Dans le désert, les mouches sont un véritable fléau. Elles surgissent aux premiers rayons du soleil et envahissent bientôt le ciel, se déplaçant en nuages noirs qui paraissent formés de millions d’insectes ; on dirait une tornade du Kansas.

Je mangeais, je respirais des mouches. Elles grouillaient dans mes oreilles, grimpaient dans mes narines, me bouchaient les yeux, et franchissaient même la barrière de mes dents serrées pour parvenir jusqu’à ma gorge. Elles avaient un goût douceâtre et écœurant qui me donnait la nausée. Elles m’étouffaient. Elles se collaient sur mon corps, en une cuirasse noire et mouvante. Elles ne piquaient pas, mais je souffrais trop de leur présence pour m’en rendre compte. Elles étaient énormes, rapides, et en si grand nombre que c’était presque insupportable. Mes yeux, surtout, souffraient.

Les membres de la tribu savent quand et où les mouches vont surgir. Quand ils les entendent ou les voient approcher, ils s’arrêtent, ferment les yeux et restent immobiles, les bras le long du corps, détendus.

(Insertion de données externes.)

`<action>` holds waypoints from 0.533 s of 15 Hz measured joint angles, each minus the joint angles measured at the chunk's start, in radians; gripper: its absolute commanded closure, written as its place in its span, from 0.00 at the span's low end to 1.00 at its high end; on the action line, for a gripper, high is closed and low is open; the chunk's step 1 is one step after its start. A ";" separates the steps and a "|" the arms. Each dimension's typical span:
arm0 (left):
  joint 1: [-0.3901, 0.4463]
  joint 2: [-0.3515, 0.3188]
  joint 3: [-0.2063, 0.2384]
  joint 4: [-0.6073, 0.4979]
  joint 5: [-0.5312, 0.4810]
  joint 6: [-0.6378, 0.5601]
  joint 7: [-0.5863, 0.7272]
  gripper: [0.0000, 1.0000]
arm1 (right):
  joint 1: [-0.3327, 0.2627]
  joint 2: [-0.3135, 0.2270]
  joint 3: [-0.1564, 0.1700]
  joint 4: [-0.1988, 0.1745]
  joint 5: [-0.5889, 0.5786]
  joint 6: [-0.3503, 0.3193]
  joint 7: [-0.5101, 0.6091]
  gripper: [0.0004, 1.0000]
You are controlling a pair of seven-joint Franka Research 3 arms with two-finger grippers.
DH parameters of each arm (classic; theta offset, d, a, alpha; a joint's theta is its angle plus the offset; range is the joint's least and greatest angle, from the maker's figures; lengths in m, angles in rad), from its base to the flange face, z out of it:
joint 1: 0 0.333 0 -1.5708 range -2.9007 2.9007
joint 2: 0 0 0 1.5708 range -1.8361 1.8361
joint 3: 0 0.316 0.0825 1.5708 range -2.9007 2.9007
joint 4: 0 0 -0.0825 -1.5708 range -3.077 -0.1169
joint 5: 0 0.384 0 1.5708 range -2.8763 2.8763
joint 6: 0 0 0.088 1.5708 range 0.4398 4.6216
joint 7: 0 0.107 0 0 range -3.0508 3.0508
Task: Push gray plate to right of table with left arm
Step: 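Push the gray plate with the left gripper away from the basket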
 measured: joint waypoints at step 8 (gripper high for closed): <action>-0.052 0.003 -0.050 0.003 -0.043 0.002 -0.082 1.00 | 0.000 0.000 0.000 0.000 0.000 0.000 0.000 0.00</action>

Ils m’ont enseigné à considérer le côté positif de tout ce qui nous arrivait, ou presque, mais les mouches auraient causé ma chute, si l’on ne m’avait pas aidée. En fait, c’est l’épreuve la plus pénible que j’aie jamais eu à supporter. Je comprends que le fait d’être recouvert par des millions d’insectes grouillants puisse rendre fou et j’ai eu beaucoup de chance de ne pas perdre la raison.

Un matin, trois femmes s’approchèrent de moi et me demandèrent quelques mèches de cheveux. Je me décolore les cheveux depuis trente ans, si bien qu’à mon arrivée dans le désert ils étaient d’un blond doux ; je les portais longs, mais coiffés en chignon. Après quelques semaines de marche, comme ils n’avaient été ni lavés, ni brossés, ni peignés, j’ignore à quoi ils ressemblaient. Je n’avais même pas vu une surface d’eau claire ou assez réfléchissante pour que je puisse me regarder. Je ne pouvais qu’imaginer une tignasse crasseuse, emmêlée et feutrée. Le bandeau que m’avait donné Femme-des-Esprits les empêchait de me tomber dans les yeux.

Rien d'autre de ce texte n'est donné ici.